La liofilización, también llamada secado por congelación, es un proceso utilizado para retirar agua de una formulación congelada bajo condiciones de vacío. El hielo pasa directamente a vapor mediante sublimación, evitando una etapa líquida prolongada.
¿Por qué se utiliza?
El agua facilita muchas reacciones de degradación. Al reducirla, una formulación puede volverse más estable durante almacenamiento y transporte. Esta estrategia es frecuente en productos sensibles, incluidos algunos péptidos y proteínas.
El aspecto del material
Un producto liofilizado puede verse como una “torta”, disco, película o polvo compacto.

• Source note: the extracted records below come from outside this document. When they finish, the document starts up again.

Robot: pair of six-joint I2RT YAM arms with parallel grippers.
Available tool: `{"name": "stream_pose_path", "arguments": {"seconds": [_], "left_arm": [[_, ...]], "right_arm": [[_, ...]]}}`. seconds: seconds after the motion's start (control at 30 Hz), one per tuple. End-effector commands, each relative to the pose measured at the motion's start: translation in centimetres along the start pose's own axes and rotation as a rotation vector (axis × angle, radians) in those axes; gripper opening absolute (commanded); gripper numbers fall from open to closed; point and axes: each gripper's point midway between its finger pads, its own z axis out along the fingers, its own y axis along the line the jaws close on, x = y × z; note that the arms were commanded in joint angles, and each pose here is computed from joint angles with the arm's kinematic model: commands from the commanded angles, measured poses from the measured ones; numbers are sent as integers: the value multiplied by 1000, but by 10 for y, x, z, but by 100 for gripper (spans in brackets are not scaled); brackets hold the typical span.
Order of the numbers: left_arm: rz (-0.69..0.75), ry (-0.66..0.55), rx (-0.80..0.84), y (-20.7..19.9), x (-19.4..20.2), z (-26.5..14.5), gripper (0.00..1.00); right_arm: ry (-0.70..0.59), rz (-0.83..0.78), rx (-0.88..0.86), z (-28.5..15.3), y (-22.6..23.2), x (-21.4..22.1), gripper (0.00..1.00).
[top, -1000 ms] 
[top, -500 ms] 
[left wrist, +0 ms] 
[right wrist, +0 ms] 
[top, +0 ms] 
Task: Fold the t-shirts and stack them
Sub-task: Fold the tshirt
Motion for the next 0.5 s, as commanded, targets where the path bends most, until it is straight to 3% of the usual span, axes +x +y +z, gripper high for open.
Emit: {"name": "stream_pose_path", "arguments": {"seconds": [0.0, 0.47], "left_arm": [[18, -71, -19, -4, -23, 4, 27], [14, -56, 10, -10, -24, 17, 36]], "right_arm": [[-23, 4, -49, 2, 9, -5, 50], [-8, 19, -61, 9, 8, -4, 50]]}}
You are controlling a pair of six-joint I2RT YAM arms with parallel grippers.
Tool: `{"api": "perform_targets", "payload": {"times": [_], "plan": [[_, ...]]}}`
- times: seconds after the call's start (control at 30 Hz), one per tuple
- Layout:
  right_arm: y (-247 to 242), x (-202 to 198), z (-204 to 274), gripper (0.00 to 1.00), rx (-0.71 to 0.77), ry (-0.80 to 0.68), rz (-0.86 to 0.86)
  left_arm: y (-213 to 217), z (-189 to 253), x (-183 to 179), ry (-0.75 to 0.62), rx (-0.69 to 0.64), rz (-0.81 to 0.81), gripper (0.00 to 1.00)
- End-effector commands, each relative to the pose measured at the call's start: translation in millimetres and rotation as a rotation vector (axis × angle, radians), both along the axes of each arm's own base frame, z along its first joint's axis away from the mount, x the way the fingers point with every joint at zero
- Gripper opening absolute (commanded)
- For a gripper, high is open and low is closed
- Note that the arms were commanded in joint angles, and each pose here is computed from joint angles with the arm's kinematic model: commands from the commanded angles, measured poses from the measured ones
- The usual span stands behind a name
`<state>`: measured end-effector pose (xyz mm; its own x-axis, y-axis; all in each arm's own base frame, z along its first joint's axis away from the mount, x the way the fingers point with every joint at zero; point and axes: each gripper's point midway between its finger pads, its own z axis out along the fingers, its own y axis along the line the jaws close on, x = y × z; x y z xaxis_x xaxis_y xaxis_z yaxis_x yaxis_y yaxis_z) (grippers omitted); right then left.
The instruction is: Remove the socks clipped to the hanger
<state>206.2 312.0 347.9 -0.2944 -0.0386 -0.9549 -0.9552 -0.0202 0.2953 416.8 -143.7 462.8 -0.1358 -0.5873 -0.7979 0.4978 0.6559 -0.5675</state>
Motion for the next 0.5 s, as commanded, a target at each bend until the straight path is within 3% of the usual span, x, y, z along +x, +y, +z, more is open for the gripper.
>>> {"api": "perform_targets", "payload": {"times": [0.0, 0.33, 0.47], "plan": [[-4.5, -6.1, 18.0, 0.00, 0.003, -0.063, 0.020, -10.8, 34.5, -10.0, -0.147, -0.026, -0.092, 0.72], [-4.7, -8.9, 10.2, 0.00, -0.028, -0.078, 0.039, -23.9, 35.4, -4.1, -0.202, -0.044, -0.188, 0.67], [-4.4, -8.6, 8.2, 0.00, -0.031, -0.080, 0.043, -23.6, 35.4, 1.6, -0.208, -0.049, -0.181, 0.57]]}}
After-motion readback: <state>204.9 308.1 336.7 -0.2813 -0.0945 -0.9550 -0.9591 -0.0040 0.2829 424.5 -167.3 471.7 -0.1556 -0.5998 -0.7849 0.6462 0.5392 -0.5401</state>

El aspecto depende de la formulación, los excipientes, el ciclo de congelación y secado, y las condiciones de almacenamiento. La apariencia visual por sí sola no demuestra identidad, pureza ni potencia.
Desafíos técnicos
Congelar y secar también puede generar estrés molecular. Por ello, las formulaciones pueden incluir estabilizantes o crioprotectores. Temperatura, presión, humedad residual y composición del recipiente son variables relevantes para el desarrollo del producto.
Qué no debe inferirse
“Liofilizado” describe un formato físico, no una aprobación regulatoria ni una garantía universal de estabilidad. Las condiciones correctas dependen de la molécula y de datos específicos del fabricante o del estudio.